Goal of the exercise
What is the number of lines in this listing that include "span"? Answer with that number only.

(Information shown Opens)

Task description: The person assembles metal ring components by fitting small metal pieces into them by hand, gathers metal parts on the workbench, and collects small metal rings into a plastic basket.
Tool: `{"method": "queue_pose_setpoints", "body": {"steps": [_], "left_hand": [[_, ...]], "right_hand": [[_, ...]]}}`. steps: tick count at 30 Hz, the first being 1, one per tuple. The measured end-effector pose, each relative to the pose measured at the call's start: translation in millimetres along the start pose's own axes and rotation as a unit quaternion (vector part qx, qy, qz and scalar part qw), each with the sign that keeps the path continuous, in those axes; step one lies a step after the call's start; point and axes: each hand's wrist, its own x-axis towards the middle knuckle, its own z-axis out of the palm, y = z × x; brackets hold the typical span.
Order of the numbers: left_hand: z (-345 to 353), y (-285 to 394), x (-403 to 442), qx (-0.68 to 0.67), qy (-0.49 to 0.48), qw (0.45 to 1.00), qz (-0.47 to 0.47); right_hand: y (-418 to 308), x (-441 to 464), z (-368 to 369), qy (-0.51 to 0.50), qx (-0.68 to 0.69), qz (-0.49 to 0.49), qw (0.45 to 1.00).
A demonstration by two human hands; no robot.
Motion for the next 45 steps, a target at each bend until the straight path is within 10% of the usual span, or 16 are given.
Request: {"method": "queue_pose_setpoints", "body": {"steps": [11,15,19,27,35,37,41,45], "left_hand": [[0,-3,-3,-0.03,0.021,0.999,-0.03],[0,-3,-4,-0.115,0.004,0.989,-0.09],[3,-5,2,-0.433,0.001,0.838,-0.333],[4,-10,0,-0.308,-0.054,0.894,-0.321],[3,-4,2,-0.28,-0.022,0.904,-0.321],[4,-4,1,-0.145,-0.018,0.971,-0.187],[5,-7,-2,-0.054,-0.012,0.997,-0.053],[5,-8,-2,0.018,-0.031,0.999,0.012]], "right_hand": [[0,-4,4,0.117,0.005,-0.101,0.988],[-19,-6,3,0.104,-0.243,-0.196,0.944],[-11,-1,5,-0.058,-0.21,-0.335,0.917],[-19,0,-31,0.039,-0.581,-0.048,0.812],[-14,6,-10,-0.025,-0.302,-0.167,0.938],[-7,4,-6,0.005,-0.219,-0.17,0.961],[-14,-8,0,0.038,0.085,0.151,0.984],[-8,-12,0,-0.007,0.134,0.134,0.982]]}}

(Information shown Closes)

Exercise result
2